----- Recorded data -----

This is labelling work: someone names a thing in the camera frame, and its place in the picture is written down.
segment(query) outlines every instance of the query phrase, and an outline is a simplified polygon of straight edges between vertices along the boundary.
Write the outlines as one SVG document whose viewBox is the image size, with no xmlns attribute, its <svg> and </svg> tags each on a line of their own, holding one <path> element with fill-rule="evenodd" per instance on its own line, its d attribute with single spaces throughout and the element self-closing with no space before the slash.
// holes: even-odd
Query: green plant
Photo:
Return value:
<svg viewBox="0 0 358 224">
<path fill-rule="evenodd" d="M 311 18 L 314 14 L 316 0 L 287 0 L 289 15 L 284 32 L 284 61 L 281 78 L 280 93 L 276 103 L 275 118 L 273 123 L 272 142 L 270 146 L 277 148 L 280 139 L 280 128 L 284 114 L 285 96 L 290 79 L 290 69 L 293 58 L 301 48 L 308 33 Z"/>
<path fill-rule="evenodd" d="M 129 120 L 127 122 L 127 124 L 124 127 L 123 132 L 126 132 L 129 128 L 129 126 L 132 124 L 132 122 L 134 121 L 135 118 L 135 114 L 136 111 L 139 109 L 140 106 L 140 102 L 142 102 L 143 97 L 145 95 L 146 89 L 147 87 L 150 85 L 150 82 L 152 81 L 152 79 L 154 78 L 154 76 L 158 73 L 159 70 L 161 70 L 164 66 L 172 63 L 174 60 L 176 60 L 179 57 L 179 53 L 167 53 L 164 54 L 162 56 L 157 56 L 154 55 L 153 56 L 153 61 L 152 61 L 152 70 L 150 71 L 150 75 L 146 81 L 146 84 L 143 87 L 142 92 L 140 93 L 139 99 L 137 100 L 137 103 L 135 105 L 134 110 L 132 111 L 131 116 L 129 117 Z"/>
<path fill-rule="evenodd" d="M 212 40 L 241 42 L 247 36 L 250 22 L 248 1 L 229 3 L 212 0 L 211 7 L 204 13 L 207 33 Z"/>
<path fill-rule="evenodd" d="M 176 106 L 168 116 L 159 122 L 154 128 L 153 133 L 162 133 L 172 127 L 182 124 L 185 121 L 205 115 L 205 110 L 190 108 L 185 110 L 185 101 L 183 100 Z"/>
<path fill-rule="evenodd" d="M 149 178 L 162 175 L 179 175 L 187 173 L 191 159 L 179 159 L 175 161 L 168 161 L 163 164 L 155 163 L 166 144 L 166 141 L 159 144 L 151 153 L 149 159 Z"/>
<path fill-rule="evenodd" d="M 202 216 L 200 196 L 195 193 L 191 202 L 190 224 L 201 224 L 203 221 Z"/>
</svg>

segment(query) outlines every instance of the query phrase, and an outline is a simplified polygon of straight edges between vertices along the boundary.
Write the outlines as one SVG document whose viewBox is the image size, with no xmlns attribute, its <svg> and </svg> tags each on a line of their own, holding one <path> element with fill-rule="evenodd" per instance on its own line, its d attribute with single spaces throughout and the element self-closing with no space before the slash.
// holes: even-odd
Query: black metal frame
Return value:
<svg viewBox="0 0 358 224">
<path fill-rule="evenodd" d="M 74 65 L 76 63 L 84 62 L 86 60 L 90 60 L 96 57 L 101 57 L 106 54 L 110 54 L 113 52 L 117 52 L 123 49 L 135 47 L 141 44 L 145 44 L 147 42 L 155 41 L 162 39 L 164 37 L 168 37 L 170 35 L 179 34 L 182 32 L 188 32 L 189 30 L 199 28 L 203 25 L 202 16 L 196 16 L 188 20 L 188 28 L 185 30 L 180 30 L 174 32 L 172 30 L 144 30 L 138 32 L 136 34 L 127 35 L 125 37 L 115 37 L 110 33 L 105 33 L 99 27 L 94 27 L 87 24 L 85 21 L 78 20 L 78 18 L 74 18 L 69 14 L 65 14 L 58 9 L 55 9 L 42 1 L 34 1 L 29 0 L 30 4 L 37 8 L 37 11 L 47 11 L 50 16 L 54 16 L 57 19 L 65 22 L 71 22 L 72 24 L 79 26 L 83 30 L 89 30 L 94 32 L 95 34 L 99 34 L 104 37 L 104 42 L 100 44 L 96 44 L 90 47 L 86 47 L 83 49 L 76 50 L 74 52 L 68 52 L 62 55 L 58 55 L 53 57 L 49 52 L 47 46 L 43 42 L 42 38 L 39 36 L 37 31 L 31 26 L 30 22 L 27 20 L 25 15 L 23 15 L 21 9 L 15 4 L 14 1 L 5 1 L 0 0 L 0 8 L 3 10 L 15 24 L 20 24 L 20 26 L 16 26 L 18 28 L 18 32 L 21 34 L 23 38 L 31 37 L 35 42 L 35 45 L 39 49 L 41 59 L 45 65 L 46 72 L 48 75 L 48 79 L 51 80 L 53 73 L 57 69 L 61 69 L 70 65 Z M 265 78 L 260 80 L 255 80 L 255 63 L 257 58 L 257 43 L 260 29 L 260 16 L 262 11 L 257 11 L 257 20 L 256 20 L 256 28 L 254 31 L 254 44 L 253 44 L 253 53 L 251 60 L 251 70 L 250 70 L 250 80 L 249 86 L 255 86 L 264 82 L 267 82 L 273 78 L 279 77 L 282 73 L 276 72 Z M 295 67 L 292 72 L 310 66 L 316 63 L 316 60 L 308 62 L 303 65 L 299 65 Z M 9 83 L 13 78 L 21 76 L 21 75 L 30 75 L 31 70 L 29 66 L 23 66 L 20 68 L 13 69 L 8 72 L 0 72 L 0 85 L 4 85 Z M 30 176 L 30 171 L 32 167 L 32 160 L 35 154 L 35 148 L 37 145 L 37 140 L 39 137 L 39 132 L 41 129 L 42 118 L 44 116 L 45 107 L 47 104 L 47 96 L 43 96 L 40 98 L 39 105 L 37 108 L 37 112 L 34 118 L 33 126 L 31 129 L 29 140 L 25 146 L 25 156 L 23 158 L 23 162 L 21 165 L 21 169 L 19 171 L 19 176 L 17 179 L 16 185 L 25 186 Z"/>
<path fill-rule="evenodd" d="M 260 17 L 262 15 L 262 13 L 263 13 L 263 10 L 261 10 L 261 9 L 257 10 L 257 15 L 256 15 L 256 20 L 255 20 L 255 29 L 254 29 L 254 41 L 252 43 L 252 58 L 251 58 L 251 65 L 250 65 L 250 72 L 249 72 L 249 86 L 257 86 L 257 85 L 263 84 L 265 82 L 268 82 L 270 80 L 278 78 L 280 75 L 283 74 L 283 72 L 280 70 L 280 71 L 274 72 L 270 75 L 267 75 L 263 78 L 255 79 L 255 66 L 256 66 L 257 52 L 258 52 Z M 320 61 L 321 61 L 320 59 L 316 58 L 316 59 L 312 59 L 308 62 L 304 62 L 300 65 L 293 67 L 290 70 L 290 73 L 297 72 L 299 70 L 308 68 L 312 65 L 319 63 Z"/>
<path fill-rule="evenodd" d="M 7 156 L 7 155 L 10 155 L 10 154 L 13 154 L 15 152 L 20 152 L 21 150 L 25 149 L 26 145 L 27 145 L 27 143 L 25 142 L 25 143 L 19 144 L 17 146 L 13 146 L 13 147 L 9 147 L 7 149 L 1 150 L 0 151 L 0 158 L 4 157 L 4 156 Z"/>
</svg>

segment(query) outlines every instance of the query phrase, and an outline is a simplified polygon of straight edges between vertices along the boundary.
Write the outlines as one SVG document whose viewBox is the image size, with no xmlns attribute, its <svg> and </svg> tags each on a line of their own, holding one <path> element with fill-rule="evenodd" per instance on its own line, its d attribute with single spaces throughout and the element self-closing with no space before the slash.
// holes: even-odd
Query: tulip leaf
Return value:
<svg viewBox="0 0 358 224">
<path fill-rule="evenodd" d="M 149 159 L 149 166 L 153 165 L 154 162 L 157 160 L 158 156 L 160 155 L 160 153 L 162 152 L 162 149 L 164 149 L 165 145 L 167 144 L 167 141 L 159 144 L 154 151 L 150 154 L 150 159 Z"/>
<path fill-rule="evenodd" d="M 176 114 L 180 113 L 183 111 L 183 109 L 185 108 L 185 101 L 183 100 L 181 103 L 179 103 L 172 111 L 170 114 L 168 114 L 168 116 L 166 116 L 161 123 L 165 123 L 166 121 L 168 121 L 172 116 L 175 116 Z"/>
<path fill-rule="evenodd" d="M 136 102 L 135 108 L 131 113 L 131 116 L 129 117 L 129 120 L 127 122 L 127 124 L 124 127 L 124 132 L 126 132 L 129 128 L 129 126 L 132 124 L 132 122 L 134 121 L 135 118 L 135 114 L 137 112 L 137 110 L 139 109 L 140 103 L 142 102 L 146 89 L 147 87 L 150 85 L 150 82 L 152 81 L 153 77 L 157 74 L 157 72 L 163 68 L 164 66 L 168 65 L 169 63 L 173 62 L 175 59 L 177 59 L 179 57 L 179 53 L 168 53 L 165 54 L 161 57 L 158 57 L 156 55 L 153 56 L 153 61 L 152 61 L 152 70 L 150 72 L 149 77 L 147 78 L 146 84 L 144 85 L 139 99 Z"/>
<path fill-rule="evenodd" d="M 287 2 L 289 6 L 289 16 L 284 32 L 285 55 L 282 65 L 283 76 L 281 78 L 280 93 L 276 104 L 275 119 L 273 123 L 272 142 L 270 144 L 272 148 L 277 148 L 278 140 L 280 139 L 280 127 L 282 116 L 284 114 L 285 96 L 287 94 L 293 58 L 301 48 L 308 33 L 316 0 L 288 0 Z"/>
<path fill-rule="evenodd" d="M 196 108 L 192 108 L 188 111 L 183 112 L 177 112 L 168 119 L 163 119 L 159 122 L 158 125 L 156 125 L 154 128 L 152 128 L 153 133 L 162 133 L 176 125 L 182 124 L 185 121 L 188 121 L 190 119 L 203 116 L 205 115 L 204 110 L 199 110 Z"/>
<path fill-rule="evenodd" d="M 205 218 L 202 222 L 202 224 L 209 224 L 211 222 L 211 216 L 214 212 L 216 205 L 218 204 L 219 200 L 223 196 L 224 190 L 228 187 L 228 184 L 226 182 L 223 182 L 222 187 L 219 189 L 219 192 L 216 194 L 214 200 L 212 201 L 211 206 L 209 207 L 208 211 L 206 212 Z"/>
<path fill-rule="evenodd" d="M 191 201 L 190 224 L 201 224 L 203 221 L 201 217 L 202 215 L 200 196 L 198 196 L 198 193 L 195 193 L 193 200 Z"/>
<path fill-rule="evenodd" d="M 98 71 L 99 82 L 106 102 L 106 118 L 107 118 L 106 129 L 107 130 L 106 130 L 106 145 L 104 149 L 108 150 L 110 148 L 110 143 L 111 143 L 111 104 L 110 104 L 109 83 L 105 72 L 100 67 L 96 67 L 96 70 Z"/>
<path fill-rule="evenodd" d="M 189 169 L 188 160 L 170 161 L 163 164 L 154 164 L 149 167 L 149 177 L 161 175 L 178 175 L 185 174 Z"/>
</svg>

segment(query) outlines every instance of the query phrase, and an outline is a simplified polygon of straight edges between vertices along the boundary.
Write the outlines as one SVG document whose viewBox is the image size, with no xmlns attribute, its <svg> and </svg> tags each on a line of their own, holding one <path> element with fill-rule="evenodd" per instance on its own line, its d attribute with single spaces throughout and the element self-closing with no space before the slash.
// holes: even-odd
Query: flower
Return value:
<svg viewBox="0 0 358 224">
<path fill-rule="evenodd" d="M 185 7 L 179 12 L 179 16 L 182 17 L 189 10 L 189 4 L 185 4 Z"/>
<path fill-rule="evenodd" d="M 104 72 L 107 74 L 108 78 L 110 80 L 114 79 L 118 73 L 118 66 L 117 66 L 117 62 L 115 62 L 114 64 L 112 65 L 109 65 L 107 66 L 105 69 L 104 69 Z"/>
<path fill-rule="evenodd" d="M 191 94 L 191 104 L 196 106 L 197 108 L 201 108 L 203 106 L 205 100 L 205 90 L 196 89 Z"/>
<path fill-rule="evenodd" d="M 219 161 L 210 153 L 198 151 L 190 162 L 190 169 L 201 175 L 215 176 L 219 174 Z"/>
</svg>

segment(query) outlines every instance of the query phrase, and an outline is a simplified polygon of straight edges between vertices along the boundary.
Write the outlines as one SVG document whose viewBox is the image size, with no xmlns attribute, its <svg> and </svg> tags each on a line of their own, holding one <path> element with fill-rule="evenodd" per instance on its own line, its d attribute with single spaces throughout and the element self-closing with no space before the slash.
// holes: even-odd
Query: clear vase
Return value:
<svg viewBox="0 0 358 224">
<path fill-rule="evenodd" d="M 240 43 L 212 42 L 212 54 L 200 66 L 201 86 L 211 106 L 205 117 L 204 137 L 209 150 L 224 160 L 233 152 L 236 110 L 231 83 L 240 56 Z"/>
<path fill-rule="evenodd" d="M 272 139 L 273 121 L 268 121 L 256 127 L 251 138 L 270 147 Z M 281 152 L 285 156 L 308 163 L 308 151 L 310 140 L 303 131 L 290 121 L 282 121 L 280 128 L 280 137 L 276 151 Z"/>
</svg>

-----

### Work item
Scan the records above for the word "frame". Copy each line that has it.

### Written response
This is labelling work: someone names a thing in the camera frame, and its place in the picture is written down.
Query: black metal frame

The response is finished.